§ The problem: Instruction for the entries that follow: retype exactly the lines from the line with "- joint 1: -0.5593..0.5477" to the line with "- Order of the", both included, and omit all others.

§ Stored data:
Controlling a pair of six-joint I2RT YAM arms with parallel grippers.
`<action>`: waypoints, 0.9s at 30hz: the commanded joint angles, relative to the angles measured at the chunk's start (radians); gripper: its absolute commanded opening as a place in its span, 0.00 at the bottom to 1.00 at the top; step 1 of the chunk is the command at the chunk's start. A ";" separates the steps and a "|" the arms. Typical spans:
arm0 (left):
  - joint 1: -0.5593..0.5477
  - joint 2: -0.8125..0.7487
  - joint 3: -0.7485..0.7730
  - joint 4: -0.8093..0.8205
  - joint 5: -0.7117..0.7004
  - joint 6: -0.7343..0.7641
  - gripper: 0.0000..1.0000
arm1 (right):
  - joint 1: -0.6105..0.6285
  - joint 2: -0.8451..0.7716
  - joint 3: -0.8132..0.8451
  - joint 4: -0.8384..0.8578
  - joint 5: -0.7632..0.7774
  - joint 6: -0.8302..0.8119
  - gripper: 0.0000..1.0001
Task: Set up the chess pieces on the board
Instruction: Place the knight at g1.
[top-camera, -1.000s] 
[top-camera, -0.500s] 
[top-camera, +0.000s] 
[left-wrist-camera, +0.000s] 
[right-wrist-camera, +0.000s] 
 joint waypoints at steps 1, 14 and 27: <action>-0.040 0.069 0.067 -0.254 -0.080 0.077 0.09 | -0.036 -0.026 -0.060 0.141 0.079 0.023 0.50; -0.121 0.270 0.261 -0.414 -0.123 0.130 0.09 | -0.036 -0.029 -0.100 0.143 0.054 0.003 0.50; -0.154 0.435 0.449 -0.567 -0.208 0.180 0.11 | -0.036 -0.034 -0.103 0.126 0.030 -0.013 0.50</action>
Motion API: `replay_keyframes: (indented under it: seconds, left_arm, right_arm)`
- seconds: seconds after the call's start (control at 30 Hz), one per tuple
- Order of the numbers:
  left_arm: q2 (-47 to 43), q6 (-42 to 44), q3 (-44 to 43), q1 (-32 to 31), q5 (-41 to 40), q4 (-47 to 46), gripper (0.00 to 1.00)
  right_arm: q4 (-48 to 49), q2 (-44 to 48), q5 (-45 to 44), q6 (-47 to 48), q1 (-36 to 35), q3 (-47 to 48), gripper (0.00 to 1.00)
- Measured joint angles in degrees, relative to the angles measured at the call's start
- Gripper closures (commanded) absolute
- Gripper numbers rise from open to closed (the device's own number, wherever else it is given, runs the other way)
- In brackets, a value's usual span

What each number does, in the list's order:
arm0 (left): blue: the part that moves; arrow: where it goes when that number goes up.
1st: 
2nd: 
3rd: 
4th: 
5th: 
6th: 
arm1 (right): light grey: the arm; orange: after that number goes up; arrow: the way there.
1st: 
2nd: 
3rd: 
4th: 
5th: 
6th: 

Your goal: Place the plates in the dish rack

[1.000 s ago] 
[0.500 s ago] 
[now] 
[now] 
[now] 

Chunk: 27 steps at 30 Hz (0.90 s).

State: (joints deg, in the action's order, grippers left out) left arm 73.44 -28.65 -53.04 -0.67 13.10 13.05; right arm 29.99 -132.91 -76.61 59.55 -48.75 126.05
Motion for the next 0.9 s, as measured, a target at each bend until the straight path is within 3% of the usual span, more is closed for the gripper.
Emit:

§ Solution for this problem:
  - joint 1: -0.5593..0.5477
  - joint 2: -0.8125..0.7487
  - joint 3: -0.7485..0.7730
  - joint 4: -0.8093..0.8205
  - joint 5: -0.7117..0.7004
  - joint 6: -0.7343..0.7641
  - gripper: 0.0000..1.0000
arm1 (right):
  - joint 1: -0.6105..0.6285
  - joint 2: -0.8451..0.7716
  - joint 3: -0.8132..0.8451
  - joint 4: -0.8384..0.8578
  - joint 5: -0.7632..0.7774
  - joint 6: -0.8302..0.8119
  - gripper: 0.0000..1.0001
Task: Set up the chess pieces on the board
Instruction: Place the knight at g1.
[top-camera, -1.000s] 
[top-camera, -0.500s] 
[top-camera, +0.000s] 
[left-wrist-camera, +0.000s] 
[right-wrist-camera, +0.000s] 
 joint waypoints at steps 1, 14 and 27: <action>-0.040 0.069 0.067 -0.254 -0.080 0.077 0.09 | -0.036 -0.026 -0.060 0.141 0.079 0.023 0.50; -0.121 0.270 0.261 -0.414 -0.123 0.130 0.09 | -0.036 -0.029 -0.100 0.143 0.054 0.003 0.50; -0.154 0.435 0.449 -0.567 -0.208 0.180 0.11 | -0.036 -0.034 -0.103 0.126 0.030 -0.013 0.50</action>
Motion API: `replay_keyframes: (indented under it: seconds, left_arm, right_arm)`
- seconds: seconds after the call's start (control at 30 Hz), one per tuple
- Order of the numbers:

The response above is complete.